Simulating superradiance from higher-order-intensity-correlation measurements: Single atoms
R. Wiegner, S. Oppel, D. Bhatti, J. von Zanthier, G. S., Agarwal

TL;DR
This paper demonstrates that superradiance can be simulated from uncorrelated atoms using higher-order intensity correlation measurements, linking intensity interference with Dicke superradiance.
Contribution
It introduces a measurement-based method to generate superradiant states from uncorrelated atoms, bypassing the need for entanglement preparation.
Findings
Higher-order intensity correlations can simulate superradiance.
Hanbury Brown and Twiss measurements produce superradiant and subradiant states.

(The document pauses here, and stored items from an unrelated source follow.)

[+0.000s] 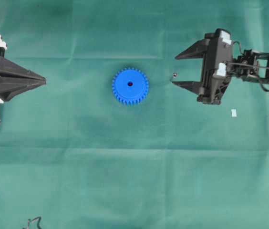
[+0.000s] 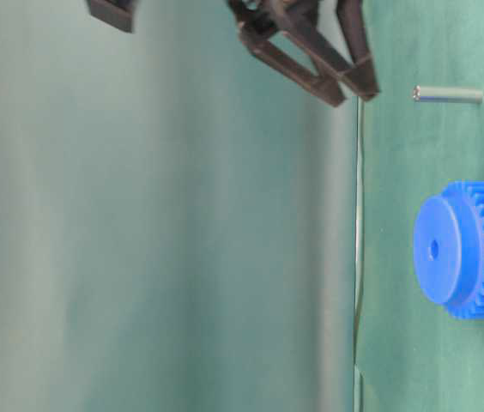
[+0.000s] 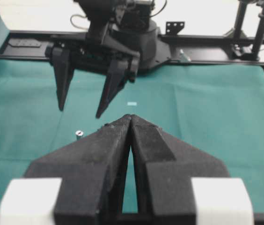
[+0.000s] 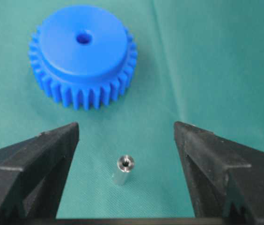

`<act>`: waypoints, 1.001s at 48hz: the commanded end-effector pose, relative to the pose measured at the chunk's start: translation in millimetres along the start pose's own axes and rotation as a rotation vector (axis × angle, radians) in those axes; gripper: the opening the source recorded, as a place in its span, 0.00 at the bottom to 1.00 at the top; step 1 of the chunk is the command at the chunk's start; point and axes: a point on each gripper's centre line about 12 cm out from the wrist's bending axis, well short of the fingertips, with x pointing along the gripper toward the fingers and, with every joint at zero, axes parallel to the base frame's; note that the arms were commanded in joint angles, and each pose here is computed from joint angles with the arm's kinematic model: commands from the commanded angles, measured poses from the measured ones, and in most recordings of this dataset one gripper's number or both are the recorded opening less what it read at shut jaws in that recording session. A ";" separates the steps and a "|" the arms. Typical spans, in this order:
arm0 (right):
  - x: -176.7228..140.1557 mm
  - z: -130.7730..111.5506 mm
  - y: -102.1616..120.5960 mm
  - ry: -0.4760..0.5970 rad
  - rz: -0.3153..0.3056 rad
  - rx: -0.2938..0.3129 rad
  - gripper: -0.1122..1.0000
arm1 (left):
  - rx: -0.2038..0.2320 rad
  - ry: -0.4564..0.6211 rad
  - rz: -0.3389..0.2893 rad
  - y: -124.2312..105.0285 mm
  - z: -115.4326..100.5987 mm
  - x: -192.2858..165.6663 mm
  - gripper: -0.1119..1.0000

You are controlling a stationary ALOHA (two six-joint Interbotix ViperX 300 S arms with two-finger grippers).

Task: Insert the shaft into the center hole of the gear.
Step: 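Lower the open right gripper around the silver shaft and close it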

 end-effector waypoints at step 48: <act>23.5 -34.6 -4.8 0.047 -0.033 0.049 0.31 | 0.003 0.003 -0.002 -0.4 7.0 2.3 0.10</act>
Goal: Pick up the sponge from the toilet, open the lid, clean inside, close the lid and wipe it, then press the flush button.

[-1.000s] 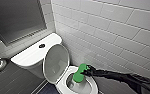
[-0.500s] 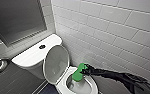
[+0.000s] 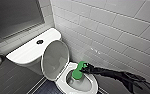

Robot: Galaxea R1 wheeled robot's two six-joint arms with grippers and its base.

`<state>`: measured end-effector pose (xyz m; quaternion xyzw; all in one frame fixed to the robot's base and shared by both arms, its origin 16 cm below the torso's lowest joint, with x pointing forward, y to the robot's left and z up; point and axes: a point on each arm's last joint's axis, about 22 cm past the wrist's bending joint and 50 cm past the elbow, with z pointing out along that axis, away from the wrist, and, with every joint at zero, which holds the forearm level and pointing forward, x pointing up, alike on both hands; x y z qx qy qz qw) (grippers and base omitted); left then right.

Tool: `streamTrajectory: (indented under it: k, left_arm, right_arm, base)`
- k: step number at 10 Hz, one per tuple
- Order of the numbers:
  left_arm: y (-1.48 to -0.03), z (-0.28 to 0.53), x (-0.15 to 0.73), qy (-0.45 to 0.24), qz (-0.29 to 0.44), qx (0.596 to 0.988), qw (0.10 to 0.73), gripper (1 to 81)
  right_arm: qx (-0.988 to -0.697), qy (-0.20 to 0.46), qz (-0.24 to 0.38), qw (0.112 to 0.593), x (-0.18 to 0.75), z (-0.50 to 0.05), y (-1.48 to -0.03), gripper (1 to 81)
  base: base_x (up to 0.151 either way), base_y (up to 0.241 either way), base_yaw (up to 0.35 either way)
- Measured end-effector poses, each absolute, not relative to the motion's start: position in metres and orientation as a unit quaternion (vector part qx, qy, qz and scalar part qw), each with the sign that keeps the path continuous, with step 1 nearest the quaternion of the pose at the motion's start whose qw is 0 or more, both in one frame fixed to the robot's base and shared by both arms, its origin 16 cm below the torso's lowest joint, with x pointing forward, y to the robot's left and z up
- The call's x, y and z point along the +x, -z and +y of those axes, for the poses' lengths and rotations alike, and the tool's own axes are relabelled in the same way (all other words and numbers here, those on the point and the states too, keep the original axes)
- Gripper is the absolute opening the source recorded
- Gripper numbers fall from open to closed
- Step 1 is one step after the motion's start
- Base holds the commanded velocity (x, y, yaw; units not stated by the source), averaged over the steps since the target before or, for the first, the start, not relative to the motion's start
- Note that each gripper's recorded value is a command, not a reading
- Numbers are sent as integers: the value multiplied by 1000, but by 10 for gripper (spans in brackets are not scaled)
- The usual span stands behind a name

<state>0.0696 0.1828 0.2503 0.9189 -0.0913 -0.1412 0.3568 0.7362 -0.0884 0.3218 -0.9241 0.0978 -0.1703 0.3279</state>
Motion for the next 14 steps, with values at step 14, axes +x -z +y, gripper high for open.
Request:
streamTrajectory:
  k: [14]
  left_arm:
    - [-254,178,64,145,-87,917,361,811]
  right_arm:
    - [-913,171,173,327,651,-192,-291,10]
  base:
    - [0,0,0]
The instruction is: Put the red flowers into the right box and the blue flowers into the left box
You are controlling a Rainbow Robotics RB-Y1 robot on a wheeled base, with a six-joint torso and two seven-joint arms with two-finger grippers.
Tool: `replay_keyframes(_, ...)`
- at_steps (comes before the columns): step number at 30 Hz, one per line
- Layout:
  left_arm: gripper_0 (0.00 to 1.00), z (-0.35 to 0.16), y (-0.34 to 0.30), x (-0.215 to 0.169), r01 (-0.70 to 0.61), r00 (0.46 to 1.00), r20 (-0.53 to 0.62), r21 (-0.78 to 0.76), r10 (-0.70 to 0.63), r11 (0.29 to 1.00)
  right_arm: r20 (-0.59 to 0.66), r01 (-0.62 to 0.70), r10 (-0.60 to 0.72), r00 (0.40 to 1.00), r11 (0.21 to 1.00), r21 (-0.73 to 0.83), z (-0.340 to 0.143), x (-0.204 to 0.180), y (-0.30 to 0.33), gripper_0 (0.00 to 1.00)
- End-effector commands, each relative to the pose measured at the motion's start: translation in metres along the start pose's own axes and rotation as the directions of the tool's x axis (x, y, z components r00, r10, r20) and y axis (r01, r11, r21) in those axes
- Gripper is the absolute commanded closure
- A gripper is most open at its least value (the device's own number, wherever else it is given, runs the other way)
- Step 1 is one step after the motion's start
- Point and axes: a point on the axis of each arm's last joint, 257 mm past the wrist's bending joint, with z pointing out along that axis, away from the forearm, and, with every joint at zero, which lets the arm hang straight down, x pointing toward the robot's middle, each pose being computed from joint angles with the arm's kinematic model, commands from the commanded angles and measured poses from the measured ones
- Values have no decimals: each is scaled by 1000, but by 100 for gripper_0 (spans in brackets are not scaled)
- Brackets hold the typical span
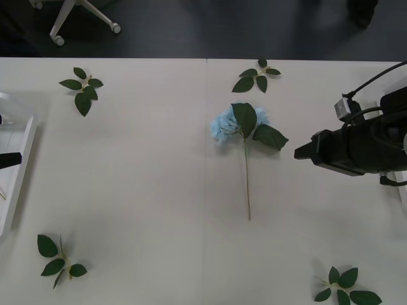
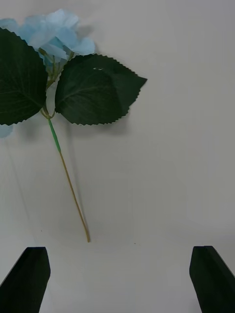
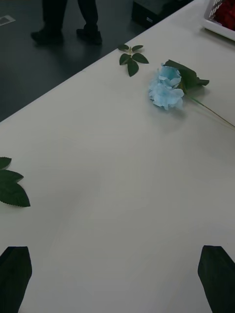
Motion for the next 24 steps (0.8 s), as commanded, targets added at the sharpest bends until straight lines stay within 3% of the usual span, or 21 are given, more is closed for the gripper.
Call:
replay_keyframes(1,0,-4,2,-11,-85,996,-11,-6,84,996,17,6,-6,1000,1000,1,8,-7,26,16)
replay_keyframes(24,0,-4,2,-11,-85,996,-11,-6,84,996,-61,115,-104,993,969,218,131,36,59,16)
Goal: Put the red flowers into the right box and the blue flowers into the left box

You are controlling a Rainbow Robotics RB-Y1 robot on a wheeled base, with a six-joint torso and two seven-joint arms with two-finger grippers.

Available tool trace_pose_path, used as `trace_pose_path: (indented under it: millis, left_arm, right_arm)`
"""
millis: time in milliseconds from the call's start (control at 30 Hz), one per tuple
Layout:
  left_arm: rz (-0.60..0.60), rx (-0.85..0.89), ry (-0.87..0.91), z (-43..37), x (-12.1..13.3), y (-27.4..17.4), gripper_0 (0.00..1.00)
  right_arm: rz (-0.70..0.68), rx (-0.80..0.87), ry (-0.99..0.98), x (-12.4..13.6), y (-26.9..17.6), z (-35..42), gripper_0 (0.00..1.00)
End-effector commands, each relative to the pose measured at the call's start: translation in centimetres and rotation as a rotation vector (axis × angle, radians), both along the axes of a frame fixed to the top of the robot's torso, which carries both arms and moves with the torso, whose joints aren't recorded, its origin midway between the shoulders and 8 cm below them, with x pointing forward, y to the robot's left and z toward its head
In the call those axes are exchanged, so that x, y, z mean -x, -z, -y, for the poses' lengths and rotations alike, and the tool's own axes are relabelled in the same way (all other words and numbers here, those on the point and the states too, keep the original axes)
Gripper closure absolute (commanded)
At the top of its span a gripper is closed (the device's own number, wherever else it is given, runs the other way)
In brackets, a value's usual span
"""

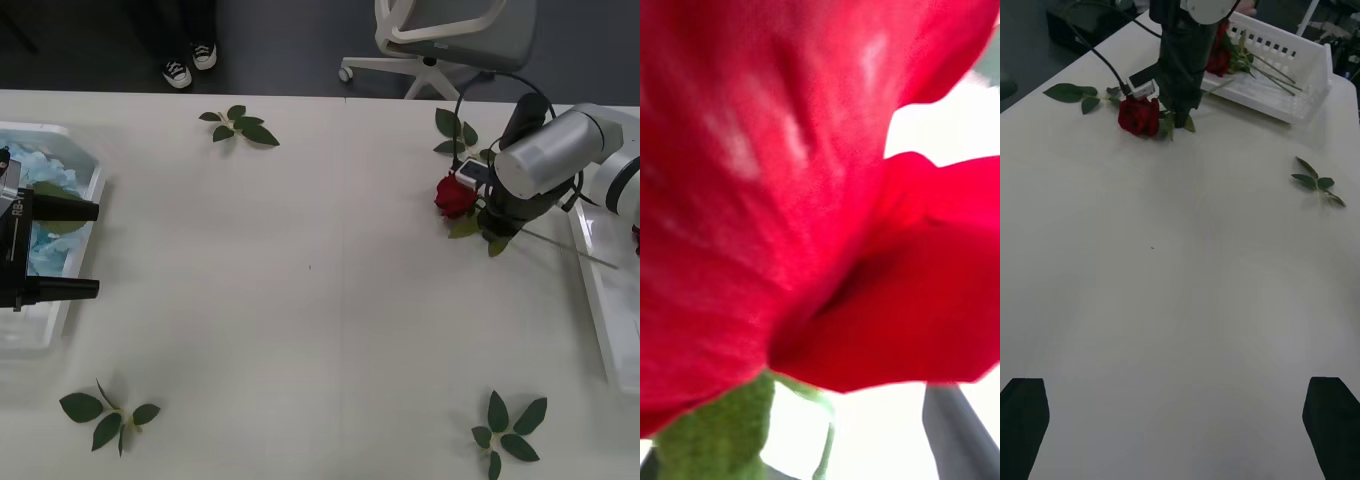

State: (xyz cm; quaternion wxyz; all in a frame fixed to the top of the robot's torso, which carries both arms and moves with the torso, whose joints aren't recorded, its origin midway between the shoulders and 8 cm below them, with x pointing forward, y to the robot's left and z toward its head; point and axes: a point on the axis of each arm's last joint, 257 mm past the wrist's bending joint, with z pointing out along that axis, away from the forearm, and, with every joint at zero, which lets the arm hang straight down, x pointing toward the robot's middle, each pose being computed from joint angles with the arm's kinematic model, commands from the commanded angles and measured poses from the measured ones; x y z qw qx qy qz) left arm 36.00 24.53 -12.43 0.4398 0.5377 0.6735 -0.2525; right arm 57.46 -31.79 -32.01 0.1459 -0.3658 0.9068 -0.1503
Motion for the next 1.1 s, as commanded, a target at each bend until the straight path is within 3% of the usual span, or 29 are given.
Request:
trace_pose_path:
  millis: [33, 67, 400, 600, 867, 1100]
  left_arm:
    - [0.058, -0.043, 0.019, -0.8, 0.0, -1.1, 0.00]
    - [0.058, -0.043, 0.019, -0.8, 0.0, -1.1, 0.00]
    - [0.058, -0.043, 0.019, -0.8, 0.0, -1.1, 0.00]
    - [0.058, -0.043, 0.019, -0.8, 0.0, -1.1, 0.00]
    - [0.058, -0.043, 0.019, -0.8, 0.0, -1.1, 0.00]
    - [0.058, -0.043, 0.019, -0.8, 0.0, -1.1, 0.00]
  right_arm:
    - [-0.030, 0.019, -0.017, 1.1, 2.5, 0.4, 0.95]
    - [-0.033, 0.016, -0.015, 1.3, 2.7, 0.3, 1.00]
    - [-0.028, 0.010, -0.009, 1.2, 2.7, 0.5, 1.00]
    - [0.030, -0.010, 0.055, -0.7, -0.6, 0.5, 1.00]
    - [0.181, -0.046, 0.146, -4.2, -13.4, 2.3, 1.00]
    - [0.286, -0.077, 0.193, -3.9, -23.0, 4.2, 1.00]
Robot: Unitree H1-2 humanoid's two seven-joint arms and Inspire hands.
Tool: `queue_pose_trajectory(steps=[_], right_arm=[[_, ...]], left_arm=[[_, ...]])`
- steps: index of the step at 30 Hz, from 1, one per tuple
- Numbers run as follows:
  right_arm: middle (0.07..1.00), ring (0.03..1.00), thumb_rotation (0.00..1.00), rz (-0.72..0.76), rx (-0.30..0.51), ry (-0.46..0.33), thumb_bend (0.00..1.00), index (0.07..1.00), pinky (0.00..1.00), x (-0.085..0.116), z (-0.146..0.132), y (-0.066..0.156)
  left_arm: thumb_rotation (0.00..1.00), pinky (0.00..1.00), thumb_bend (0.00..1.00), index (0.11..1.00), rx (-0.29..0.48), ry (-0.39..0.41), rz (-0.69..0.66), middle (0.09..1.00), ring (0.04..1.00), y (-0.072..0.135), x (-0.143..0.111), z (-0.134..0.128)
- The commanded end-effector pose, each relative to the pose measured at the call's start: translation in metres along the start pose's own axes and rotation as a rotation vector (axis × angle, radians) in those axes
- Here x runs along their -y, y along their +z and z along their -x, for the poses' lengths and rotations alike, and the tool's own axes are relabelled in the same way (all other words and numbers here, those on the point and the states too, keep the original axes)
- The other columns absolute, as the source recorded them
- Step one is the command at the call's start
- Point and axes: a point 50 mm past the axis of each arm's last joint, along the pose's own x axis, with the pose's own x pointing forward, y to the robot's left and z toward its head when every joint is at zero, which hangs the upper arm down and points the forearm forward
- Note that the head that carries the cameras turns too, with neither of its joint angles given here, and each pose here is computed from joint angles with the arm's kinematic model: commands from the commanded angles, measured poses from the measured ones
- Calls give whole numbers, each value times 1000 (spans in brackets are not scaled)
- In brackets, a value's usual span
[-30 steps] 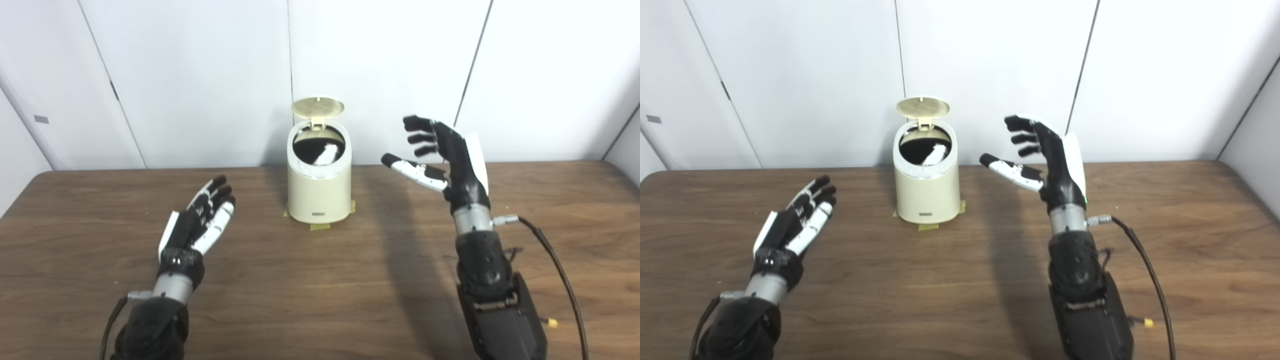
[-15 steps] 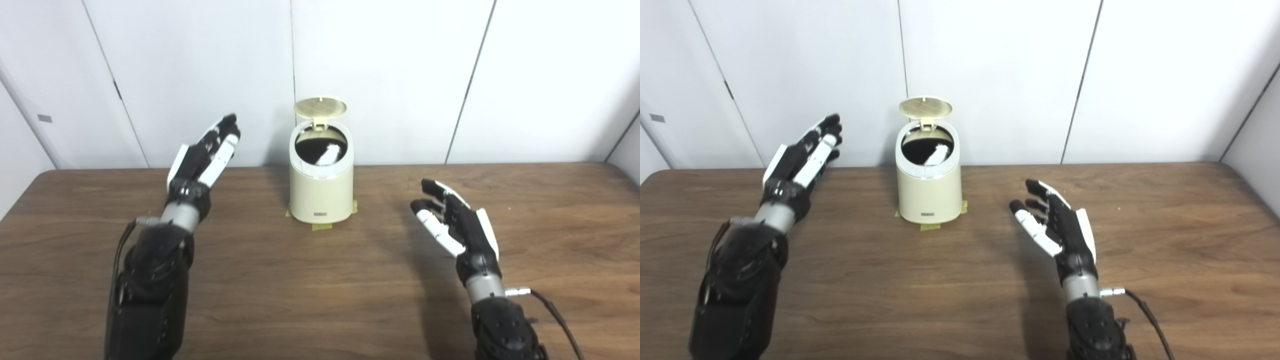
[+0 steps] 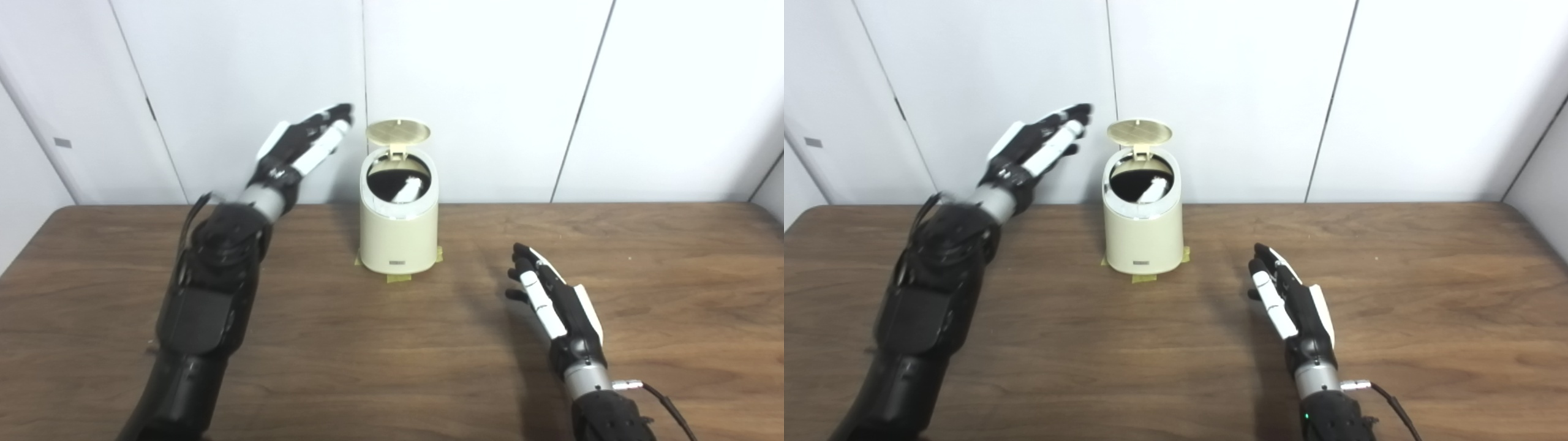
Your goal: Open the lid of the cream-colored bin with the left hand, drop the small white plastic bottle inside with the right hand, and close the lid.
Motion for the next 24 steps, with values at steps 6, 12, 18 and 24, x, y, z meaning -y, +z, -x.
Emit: queue_pose_trajectory(steps=[6, 12, 18, 24], right_arm=[[894, 843, 882, -12, 57, 4, 373, 878, 697, -10, -7, 11], [899, 853, 893, -35, 57, 3, 391, 881, 696, -15, -8, 11], [894, 849, 922, -19, 54, -15, 408, 876, 693, -16, -8, 10], [885, 838, 941, -8, 47, -28, 393, 866, 680, -15, -11, 8]], left_arm=[[722, 910, 355, 880, 94, -13, -76, 884, 911, 48, 0, -31], [842, 896, 349, 851, 98, -56, -169, 859, 890, 57, 1, -40], [968, 920, 329, 852, 133, -98, -373, 858, 908, 63, 2, -41], [797, 772, 383, 795, 188, -66, -811, 833, 833, 69, 12, -35]])
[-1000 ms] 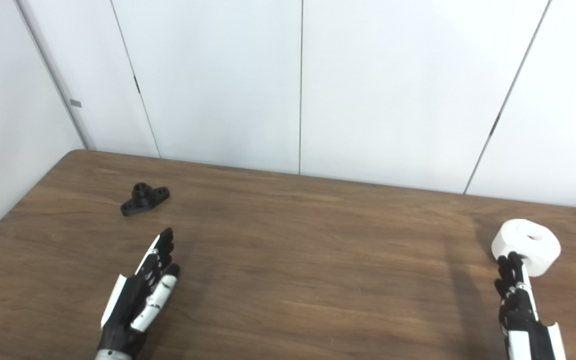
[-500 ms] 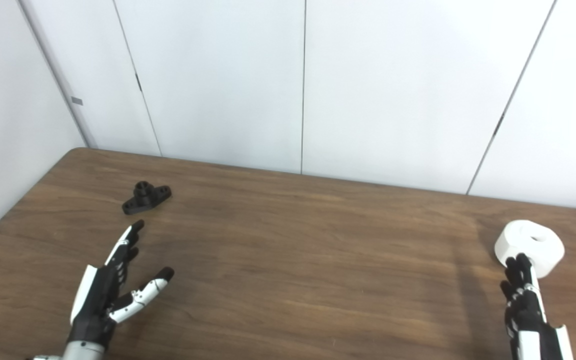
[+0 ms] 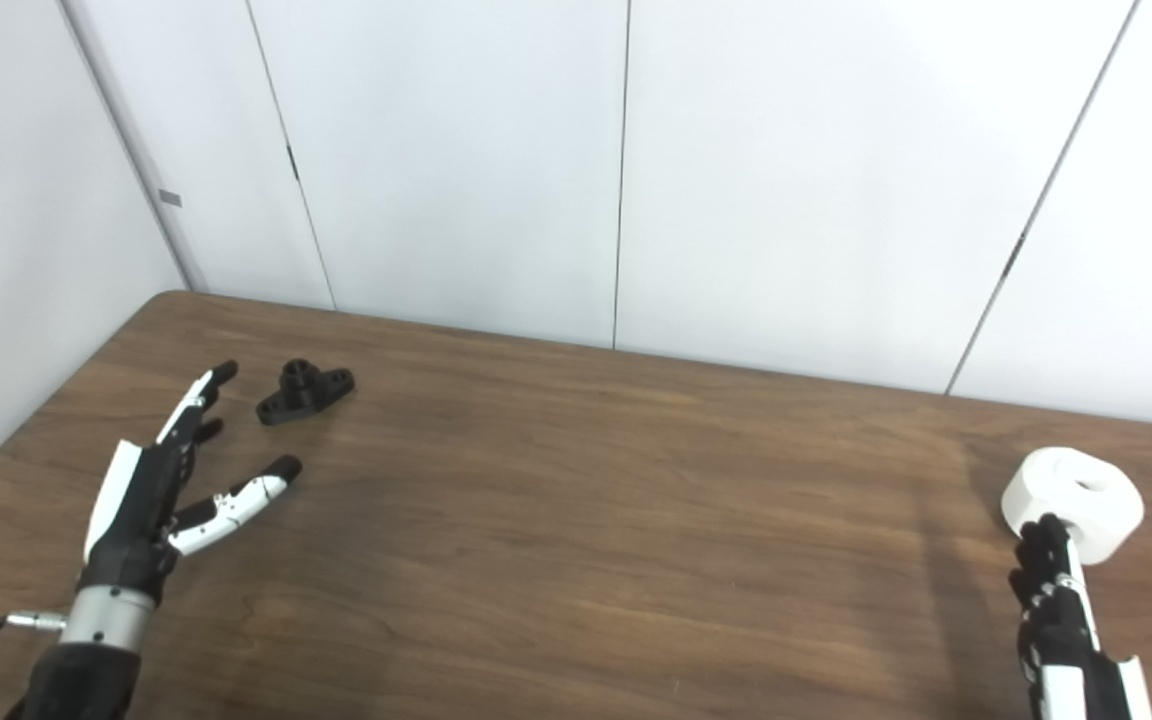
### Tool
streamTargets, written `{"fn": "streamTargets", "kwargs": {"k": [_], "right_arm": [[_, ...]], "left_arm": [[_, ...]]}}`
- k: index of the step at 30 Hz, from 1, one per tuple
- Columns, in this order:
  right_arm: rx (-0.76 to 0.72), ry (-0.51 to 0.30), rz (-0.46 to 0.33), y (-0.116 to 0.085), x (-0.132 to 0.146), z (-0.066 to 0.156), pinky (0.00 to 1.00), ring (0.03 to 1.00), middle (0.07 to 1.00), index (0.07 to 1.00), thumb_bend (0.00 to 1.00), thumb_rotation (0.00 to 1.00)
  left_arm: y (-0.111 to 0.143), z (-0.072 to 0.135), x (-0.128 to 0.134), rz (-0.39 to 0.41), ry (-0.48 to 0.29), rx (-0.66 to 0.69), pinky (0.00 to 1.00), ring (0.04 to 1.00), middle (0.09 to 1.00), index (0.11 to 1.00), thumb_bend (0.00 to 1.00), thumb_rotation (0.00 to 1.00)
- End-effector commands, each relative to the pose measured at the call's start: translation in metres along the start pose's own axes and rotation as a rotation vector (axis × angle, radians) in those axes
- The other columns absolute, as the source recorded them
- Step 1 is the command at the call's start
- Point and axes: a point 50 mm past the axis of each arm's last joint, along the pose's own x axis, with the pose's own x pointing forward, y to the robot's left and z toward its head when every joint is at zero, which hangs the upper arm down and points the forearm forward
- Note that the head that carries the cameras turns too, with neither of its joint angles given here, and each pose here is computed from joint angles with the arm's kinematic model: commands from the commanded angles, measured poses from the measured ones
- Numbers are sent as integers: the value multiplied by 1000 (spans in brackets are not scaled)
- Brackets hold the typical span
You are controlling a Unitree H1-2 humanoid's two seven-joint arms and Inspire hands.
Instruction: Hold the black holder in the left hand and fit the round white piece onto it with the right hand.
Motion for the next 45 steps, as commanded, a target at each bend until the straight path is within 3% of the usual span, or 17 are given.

The approach generalizes to arbitrary atom numbers and detectors.
Abstract
Superradiance typically requires preparation of atoms in highly entangled multi-particle states, the so-called Dicke states. In this paper we discuss an alternative route where we prepare such states from initially uncorrelated atoms by a measurement process. By measuring higher order intensity intensity correlations we demonstrate that we can simulate the emission characteristics of Dicke superradiance by starting with atoms in the fully excited state. We describe the essence of the scheme by first investigating two excited atoms. Here we demonstrate how via Hanbury Brown and Twiss type of measurements we can produce Dicke superradiance and subradiance displayed commonly with two atoms in the single excited symmetric and antisymmetric Dicke states, respectively. We thereafter generalize the scheme to arbitrary numbers of atoms and detectors, and explain in detail the mechanism which…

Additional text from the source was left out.